The landlady’s probing went further, according to Mr. Harris. “She became very interested in our lives, including our latest in-vitro success. She wanted to know the details in a way that made it seem as if she were the third person in bed with us.”

And sometimes, he added, there were expectations that they would be there for her. “She asked us to feed her cat and accept deliveries when she wasn’t there,” Mr. Harris said. Once, in a swap of landlord-tenant roles, she even asked him to come look at her backed-up sink.

For a 36-year-old freelance medical writer living in a two-family house in Queens, the elderly landlady seems to be a combination of grandma and Santa Claus, “because she knows when you are sleeping, she knows when you’re awake.”

The writer, who asked that her name not be used because she hopes to renew her lease, said she thought the landlady was a very sweet person. “I like her,” she said. “I really do like her.”

But when she and her husband moved in last February, the lack of a door on their baby’s bedroom generated a battle, with the landlady finally saying to them: “Why do you want a door? Oh, you don’t want to hear the baby cry?” It felt like “a commentary on our lives,” the writer said.

With the demands of work and child care, the couple didn’t have time to buy curtains, and as a temporary solution, put cardboard boxes over the glass to keep the light out. “The landlady said the boxes didn’t look good and she gave us curtains,” the writer said. “I didn’t like them, but I put them up. If I hadn’t, I think she would have been hurt. It was like she was giving us a gift.”

It has taken a year for the couple to make their peace with the situation, to accept the trade-offs: the lack of privacy weighed against the attractive rent. The landlady’s reproving comments that the baby isn’t dressed warmly enough weighed against the freshly renovated apartment. The monitoring of their comings and goings weighed against the lovely view of the Manhattan Bridge and — what with no one above them or next door — the peace and quiet.

The writer is also aware that the living arrangements present challenges not just for her, but for the landlady as well.

“We’re paying tenants and we have our rights,” she said. “But I want to be respectful of the fact that this is my landlady’s home. I can tell she struggles with having someone live here.”

There is no such struggle for Dorothy Lashley, who has owned a brownstone in Harlem for 30 years. She lives on the first and second floor and rents out the third and fourth to tenants who call her Mama.

“It’s been a pleasurable situation so far,” she said. Perhaps that’s because Ms. Lashley, 71, spells out the rules of engagement before a lease gets signed. “We don’t slam doors,” she said. “If you want to have a party, invite everyone. People don’t have to come, but they have to be invited.
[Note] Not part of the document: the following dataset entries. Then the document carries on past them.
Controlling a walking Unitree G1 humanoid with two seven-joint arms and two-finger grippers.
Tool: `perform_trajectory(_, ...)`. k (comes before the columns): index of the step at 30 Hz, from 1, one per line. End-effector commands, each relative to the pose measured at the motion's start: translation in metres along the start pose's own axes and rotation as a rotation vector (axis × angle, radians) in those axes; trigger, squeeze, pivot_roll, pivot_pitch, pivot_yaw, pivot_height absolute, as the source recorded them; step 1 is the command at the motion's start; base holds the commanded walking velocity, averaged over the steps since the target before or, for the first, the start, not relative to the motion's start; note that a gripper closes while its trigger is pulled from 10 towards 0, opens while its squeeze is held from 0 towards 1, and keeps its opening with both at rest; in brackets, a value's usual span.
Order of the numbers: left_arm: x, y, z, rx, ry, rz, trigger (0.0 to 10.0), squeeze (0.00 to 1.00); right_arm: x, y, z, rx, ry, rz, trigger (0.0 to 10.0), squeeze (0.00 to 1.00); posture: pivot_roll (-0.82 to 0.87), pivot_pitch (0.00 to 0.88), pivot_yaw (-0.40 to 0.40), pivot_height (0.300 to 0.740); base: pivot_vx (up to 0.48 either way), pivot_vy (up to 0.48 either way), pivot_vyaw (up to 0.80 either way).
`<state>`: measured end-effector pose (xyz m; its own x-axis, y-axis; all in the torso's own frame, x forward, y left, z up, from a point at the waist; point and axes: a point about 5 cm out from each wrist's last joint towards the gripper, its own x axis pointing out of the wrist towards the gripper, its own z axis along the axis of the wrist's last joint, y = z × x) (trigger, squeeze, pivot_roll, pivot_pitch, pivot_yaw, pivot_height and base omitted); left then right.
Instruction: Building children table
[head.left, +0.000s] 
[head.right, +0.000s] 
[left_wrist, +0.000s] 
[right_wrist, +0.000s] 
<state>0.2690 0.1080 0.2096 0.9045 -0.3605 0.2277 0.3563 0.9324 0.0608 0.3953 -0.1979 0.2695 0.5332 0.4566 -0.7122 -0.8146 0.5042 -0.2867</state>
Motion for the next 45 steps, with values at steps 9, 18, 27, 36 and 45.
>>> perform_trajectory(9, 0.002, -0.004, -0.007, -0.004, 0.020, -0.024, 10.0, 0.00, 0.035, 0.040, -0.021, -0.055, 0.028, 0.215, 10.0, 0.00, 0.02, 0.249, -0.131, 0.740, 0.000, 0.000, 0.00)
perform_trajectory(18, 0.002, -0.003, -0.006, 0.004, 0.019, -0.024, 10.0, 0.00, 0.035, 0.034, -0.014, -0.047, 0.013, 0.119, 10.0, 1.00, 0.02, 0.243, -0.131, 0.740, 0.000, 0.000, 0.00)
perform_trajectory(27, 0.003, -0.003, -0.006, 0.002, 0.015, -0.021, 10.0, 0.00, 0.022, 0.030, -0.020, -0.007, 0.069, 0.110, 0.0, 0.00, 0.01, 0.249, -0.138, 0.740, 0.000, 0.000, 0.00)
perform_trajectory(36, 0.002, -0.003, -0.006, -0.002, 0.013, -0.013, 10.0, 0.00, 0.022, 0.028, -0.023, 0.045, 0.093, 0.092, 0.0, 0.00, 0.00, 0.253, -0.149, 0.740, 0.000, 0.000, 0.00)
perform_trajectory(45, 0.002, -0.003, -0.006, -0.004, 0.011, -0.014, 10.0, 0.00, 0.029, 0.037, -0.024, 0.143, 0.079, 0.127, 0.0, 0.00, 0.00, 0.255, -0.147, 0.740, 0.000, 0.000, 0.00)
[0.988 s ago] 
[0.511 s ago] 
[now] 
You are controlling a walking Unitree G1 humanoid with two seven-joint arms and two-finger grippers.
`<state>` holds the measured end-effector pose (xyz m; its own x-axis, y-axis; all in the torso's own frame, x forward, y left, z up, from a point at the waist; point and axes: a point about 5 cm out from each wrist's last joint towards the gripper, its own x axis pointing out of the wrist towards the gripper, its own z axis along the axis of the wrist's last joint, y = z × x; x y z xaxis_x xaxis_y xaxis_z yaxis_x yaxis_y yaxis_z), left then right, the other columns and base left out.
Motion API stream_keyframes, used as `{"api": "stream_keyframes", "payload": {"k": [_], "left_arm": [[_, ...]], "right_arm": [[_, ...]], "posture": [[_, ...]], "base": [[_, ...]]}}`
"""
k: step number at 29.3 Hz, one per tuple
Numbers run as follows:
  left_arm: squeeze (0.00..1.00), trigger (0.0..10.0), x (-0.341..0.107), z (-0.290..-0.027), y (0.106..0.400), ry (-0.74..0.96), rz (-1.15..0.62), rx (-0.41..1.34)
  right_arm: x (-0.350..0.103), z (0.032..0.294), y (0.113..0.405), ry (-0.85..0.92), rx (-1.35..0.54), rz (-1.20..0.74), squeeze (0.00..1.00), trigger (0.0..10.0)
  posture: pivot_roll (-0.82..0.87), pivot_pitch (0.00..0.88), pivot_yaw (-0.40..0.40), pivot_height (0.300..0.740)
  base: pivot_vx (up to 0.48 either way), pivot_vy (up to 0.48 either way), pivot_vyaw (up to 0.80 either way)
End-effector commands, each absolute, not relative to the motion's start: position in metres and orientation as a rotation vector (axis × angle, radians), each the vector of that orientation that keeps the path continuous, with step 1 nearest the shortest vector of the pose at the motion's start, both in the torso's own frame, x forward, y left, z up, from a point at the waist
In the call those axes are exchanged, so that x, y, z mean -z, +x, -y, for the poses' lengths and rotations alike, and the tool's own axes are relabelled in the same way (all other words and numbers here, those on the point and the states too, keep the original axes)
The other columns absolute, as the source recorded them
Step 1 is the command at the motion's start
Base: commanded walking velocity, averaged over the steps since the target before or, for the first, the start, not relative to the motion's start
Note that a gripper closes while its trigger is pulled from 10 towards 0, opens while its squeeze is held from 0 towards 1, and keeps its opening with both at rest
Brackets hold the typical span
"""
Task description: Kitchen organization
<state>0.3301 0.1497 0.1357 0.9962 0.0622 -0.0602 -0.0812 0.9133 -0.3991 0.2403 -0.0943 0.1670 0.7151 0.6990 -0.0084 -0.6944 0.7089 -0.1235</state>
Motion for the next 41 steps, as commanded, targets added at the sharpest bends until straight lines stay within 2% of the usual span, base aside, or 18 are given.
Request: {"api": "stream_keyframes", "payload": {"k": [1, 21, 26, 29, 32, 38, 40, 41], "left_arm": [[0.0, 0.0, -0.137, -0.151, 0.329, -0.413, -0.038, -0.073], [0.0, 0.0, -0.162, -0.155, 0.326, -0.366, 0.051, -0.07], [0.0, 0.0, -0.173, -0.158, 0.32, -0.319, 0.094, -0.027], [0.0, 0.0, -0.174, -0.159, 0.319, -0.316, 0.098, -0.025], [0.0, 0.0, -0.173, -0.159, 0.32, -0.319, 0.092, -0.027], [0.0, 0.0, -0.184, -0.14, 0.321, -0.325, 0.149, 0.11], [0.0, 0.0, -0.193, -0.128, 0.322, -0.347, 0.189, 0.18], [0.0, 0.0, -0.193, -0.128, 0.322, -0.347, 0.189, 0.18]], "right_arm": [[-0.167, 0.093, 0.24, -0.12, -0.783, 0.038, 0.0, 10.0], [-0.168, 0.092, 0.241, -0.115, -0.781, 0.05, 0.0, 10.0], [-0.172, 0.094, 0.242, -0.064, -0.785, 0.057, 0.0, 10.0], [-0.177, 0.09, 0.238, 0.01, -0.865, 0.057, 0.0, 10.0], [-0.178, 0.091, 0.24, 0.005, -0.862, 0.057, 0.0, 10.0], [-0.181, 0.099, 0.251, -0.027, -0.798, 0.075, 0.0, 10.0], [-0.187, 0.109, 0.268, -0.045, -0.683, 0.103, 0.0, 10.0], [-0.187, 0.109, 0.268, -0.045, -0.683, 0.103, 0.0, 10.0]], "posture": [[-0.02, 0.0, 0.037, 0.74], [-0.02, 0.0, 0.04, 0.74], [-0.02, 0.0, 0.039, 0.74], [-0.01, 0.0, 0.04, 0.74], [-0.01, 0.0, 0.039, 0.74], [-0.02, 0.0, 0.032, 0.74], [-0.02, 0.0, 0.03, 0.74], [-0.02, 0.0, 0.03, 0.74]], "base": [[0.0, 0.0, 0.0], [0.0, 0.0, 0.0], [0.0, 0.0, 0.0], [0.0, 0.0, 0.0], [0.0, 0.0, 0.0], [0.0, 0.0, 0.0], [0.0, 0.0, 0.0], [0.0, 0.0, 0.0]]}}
If you don’t fit in, you have to move out.”

“Dorothy makes it homey,” said Barbara Morris, 64, a retired nurse who has been a tenant of Ms. Lashley’s since 1998. “People don’t have to worry about heat. If you need something done, it’s done right away.

“Last week I cooked some greens and rice in chicken broth and took a plate down to her,” added Ms. Morris, who was recently invited to Ms. Lashley’s apartment for a birthday dinner of lasagna and cake.

Mr. Curtin, meanwhile, weary of the incursions on his privacy, moved out as soon as his lease was up, and has since bought a condo in Long Island City. “My building is friendly but impersonal,” he said, sounding relieved. “I’d probably have to be dead for a few days before someone would come and check on me.”